▶ [WORK REQUEST]: Repeat exactly, please, the opening lines of the data below, through and including the line where "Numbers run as" sits.

▶ [AVAILABLE DATA]:
════════════════
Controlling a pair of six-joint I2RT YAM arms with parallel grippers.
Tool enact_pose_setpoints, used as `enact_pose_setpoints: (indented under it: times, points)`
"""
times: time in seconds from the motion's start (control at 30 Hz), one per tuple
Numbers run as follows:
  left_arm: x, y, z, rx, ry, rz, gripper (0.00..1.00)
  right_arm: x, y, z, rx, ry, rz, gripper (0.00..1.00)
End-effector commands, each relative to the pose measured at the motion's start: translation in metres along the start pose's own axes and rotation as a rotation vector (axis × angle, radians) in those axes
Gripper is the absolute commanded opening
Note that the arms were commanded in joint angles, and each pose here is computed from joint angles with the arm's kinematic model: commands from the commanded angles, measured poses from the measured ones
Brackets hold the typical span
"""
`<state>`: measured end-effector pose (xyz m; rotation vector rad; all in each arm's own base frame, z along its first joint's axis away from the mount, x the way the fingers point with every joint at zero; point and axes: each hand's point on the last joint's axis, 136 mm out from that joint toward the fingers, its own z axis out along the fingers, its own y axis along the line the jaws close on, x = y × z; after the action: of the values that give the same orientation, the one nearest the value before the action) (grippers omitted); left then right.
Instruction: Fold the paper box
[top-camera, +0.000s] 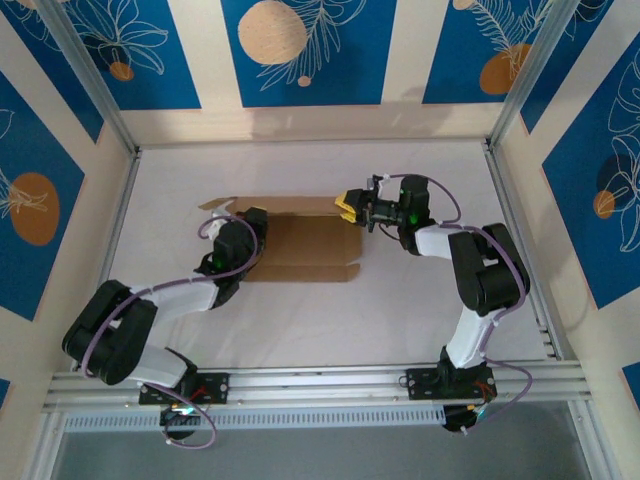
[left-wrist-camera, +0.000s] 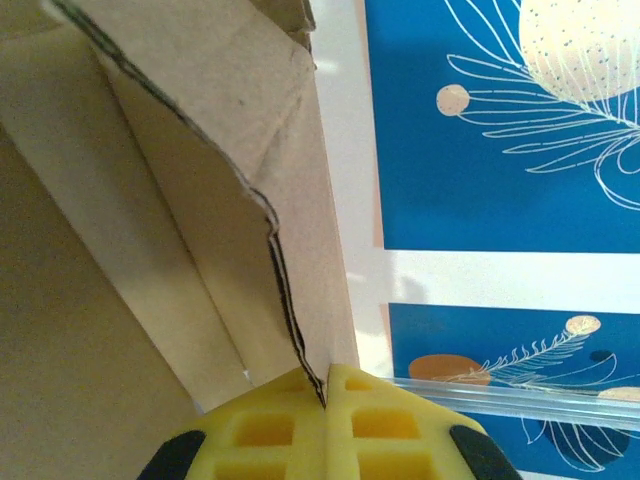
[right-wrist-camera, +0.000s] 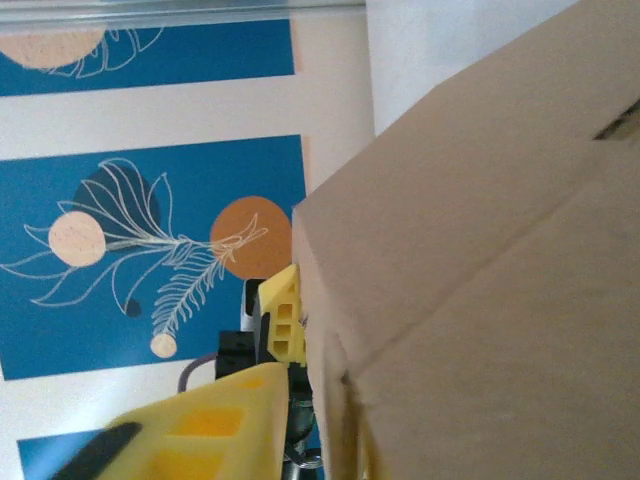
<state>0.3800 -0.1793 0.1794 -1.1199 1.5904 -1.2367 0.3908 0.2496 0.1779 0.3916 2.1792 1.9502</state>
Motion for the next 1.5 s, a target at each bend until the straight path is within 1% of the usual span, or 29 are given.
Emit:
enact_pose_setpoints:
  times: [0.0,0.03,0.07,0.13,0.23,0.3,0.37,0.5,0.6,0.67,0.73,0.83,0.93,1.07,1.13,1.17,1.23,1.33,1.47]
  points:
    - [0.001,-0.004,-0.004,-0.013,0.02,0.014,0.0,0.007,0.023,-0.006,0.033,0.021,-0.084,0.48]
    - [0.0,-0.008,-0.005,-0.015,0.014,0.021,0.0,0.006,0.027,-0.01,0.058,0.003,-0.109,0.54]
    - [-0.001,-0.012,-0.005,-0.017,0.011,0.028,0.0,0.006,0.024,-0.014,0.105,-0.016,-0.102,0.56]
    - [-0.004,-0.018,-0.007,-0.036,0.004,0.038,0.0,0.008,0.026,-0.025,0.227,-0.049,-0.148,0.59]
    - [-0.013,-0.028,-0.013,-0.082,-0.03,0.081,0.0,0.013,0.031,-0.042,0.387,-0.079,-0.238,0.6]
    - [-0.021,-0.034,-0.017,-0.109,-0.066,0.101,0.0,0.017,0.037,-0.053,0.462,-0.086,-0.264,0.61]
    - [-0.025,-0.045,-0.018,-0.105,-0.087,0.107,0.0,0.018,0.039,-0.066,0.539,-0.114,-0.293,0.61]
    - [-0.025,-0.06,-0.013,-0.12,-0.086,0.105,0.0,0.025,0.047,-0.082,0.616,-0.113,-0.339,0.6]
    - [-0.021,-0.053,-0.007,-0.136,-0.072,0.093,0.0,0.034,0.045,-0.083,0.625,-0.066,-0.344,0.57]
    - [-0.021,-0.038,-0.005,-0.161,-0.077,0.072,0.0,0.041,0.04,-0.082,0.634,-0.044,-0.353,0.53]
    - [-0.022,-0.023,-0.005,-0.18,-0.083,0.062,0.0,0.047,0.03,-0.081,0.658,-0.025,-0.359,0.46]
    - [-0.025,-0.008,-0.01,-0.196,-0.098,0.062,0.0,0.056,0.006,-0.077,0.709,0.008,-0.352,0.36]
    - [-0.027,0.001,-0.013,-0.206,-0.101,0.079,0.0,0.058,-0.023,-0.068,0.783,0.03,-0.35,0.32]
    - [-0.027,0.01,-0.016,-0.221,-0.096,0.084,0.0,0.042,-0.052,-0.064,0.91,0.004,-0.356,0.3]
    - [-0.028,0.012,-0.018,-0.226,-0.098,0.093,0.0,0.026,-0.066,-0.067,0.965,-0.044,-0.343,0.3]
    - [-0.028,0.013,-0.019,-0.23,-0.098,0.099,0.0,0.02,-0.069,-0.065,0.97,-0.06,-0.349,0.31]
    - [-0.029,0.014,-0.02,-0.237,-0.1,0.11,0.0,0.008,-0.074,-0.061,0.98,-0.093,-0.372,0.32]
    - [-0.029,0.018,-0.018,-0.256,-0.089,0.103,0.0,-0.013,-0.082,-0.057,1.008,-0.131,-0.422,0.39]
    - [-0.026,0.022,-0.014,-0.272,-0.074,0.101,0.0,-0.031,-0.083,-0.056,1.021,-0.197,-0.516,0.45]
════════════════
▶ [RESULT FOR THIS TASK]:
Controlling a pair of six-joint I2RT YAM arms with parallel grippers.
Tool enact_pose_setpoints, used as `enact_pose_setpoints: (indented under it: times, points)`
"""
times: time in seconds from the motion's start (control at 30 Hz), one per tuple
Numbers run as follows:

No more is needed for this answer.